For every line in the listing below that contains the word "goes", add one to the tally. State the final number and nothing else.

[Opening AVAILABLE DATA section]

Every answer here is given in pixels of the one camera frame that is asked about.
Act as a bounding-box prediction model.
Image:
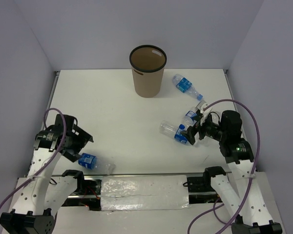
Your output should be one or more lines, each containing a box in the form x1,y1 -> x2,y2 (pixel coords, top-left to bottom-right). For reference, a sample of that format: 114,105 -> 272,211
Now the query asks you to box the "clear bottle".
159,121 -> 194,146

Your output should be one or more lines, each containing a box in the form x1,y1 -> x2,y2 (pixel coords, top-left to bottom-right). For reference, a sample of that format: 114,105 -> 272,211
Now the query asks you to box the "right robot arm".
182,110 -> 283,234

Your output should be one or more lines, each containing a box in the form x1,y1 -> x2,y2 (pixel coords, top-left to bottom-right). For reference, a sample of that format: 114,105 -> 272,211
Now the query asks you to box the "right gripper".
179,112 -> 226,144

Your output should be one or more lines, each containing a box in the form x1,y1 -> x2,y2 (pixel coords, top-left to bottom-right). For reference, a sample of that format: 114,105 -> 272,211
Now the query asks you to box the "brown paper bin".
129,45 -> 167,98

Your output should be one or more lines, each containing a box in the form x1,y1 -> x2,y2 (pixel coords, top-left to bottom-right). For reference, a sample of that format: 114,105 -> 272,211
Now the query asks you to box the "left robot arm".
0,114 -> 93,234

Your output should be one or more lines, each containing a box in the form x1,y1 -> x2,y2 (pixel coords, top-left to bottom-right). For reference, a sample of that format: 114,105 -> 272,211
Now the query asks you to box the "small bottle, blue cap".
178,107 -> 196,129

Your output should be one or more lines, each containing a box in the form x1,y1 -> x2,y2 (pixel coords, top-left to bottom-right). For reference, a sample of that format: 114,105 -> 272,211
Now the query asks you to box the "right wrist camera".
195,100 -> 212,125

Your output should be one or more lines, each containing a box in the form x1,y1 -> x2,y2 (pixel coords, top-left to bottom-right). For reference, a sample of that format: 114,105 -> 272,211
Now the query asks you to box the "aluminium rail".
26,172 -> 232,177

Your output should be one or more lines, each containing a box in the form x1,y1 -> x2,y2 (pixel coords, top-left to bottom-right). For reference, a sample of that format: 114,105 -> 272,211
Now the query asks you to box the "bottle near bin, blue label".
172,74 -> 203,101

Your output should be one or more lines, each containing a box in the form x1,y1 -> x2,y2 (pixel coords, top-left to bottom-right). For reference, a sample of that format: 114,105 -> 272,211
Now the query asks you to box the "green label bottle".
197,136 -> 212,147

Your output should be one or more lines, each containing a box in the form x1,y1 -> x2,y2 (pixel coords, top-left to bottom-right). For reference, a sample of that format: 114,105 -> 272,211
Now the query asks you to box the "silver foil tape sheet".
100,175 -> 189,211

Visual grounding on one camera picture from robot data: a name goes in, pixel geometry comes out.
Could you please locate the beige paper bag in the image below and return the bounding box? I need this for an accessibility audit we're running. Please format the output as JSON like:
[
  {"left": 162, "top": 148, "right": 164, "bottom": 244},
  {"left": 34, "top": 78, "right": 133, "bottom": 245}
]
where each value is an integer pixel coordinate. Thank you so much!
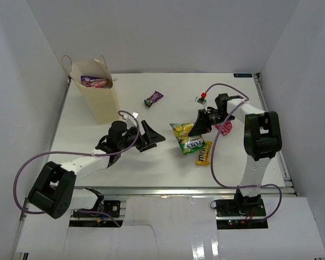
[{"left": 61, "top": 55, "right": 120, "bottom": 125}]

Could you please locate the white front cover panel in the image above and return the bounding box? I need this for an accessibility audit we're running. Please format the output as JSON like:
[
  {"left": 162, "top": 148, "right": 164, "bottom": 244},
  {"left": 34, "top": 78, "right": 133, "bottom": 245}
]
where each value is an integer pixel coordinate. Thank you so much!
[{"left": 16, "top": 197, "right": 325, "bottom": 259}]

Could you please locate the green Fox's spring candy bag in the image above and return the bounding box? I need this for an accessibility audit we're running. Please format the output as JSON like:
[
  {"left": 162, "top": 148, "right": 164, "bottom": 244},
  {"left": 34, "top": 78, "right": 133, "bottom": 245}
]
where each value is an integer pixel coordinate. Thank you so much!
[{"left": 170, "top": 122, "right": 206, "bottom": 155}]

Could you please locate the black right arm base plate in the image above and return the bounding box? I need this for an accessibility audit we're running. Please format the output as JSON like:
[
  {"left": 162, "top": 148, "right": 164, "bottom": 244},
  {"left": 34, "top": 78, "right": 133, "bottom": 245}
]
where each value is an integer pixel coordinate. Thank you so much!
[{"left": 211, "top": 199, "right": 266, "bottom": 217}]

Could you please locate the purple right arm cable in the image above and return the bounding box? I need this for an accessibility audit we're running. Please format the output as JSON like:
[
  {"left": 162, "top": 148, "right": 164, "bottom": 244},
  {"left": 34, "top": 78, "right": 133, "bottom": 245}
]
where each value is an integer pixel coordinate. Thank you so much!
[{"left": 203, "top": 82, "right": 283, "bottom": 223}]

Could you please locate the red small snack packet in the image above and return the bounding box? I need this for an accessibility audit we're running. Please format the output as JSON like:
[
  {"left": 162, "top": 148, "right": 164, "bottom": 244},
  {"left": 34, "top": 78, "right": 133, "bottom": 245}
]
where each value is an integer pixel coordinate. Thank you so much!
[{"left": 214, "top": 121, "right": 232, "bottom": 135}]

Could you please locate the aluminium table edge rail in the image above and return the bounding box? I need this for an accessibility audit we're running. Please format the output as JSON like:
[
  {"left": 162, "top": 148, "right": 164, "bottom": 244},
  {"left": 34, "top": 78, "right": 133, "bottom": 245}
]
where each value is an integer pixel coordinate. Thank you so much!
[{"left": 73, "top": 185, "right": 297, "bottom": 197}]

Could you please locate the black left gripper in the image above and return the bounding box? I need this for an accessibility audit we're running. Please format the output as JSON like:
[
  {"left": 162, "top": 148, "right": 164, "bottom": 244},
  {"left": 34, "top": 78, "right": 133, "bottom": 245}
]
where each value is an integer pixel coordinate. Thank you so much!
[{"left": 118, "top": 120, "right": 165, "bottom": 152}]

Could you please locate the purple small candy packet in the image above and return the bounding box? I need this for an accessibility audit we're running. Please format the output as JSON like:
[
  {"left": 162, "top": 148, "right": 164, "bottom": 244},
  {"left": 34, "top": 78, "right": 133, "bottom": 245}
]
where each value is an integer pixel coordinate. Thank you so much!
[{"left": 144, "top": 91, "right": 164, "bottom": 107}]

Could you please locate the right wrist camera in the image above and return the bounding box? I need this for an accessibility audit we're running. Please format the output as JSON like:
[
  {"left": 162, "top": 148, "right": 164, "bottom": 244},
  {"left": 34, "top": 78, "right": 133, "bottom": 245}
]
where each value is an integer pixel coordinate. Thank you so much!
[{"left": 214, "top": 93, "right": 243, "bottom": 114}]

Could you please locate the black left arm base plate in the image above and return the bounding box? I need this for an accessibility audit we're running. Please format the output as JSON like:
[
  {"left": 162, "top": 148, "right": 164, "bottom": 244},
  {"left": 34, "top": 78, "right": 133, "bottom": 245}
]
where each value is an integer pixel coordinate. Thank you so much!
[{"left": 72, "top": 200, "right": 121, "bottom": 218}]

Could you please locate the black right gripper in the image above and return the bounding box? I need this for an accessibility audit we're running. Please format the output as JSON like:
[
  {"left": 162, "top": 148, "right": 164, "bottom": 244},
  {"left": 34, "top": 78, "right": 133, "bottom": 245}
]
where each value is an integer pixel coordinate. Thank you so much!
[{"left": 189, "top": 109, "right": 236, "bottom": 136}]

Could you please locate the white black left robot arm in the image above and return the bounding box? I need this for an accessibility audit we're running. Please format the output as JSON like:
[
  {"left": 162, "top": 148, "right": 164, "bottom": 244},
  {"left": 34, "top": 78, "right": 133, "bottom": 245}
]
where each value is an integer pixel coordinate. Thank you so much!
[{"left": 28, "top": 121, "right": 165, "bottom": 219}]

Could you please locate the purple Fox's berries candy bag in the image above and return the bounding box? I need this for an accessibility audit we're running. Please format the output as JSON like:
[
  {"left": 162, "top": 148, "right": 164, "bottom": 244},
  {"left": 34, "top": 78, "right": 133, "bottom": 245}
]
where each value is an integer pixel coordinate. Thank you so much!
[{"left": 80, "top": 75, "right": 111, "bottom": 88}]

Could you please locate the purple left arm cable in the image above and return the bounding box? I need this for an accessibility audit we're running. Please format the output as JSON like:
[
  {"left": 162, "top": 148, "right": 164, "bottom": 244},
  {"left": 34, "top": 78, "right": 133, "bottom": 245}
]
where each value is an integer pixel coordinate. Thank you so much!
[{"left": 12, "top": 109, "right": 140, "bottom": 227}]

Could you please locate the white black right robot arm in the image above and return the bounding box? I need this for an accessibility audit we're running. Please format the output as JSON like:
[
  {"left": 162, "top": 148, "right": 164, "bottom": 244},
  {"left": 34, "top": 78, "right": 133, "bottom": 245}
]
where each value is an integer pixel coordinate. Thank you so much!
[{"left": 188, "top": 94, "right": 282, "bottom": 216}]

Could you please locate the yellow M&M's packet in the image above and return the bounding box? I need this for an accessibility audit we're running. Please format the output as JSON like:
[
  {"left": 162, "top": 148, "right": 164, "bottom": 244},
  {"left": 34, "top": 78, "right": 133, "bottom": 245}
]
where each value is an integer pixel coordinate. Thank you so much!
[{"left": 196, "top": 141, "right": 212, "bottom": 165}]

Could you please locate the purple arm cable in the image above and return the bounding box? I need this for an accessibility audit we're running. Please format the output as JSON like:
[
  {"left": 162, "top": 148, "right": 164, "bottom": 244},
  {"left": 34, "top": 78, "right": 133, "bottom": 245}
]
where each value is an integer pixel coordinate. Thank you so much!
[
  {"left": 203, "top": 82, "right": 283, "bottom": 223},
  {"left": 12, "top": 109, "right": 140, "bottom": 227}
]

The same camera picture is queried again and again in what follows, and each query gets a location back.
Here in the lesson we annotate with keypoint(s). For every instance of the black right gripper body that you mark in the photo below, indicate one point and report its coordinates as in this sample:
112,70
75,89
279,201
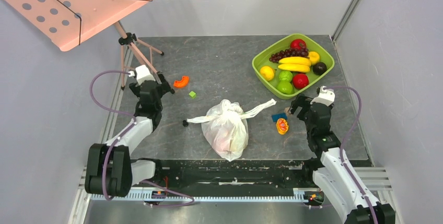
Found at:
301,104

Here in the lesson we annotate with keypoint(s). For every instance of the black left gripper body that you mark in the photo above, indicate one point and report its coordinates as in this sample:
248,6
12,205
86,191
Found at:
163,88

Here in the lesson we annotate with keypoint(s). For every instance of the white plastic bag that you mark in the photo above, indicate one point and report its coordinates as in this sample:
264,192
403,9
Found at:
225,127

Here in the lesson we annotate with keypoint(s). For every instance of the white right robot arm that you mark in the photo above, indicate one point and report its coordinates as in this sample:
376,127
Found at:
331,170

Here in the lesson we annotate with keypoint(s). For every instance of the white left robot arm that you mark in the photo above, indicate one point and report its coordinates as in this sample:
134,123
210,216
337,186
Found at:
110,171

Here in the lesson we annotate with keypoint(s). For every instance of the red fake pomegranate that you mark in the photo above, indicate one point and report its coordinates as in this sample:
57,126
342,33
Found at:
300,81

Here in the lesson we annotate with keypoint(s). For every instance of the green fake apple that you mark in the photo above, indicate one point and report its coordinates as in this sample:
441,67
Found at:
285,87

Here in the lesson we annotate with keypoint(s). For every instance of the green fake lime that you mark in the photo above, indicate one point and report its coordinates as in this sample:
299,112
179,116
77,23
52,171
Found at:
285,75

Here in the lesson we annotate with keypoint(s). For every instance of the lower fake banana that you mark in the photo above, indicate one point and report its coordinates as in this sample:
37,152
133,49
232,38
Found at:
294,68

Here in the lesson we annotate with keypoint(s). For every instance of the fake banana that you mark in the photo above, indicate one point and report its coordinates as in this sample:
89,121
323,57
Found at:
294,68
295,60

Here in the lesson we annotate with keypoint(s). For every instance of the dark fake plum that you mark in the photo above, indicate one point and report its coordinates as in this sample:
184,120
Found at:
319,68

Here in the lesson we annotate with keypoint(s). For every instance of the upper fake banana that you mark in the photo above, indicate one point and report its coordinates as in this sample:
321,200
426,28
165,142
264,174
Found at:
295,60

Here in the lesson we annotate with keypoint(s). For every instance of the yellow fake lemon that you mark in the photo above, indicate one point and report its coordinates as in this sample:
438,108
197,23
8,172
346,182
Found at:
267,72

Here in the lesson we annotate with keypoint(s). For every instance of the small yellow fake fruit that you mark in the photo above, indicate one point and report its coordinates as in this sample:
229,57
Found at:
314,57

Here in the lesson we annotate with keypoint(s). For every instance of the purple fake grapes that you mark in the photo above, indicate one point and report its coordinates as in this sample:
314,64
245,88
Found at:
276,57

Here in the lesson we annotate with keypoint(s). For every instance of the red fake apple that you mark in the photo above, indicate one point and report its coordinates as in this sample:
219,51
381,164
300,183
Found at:
298,44

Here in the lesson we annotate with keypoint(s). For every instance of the orange curved toy block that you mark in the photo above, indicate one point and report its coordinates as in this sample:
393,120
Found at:
183,82

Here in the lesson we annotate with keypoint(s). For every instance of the yellow orange toy piece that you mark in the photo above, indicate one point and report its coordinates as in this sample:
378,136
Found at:
282,126

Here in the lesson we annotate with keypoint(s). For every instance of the blue toy brick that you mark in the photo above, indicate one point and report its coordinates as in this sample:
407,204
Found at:
276,117

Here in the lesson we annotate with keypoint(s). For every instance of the small green cube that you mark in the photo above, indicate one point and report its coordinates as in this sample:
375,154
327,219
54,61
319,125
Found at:
192,94

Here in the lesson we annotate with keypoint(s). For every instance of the green plastic tray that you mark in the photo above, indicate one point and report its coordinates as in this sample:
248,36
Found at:
262,59

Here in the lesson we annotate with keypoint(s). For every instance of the pink music stand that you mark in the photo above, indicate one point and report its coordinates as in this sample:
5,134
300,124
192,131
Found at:
59,46

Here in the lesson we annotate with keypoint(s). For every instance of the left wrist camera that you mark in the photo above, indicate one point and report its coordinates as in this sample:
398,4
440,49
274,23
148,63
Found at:
141,74

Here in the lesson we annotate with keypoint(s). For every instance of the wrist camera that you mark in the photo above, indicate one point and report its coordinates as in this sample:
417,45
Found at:
141,74
324,96

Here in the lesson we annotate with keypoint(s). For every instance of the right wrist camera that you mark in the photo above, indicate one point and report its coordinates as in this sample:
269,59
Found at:
324,96

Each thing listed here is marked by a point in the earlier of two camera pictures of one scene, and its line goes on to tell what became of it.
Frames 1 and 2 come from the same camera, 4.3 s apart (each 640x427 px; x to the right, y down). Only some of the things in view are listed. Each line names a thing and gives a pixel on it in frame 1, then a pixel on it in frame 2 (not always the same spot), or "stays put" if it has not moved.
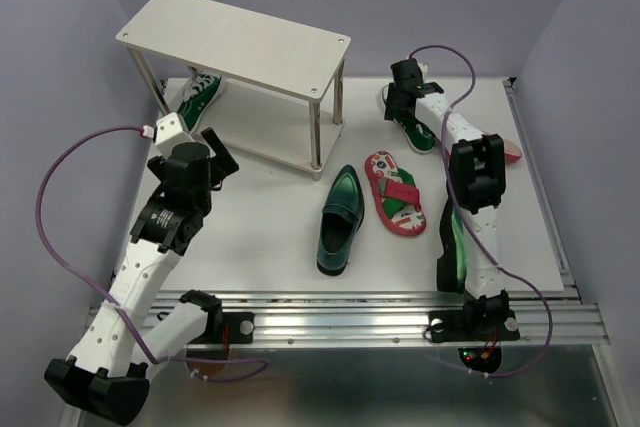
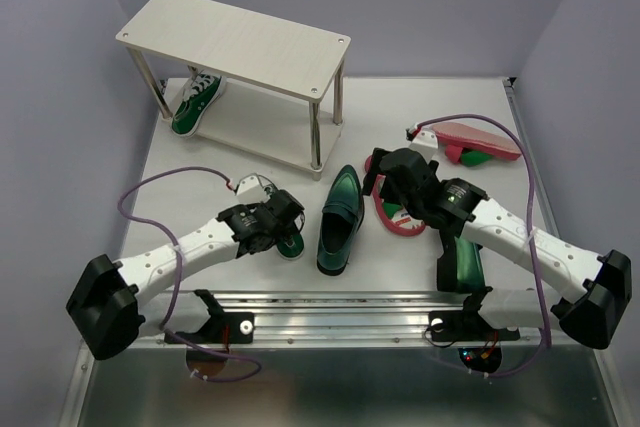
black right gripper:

[Closing AVAILABLE DATA section]

- _ANSWER BOX_
2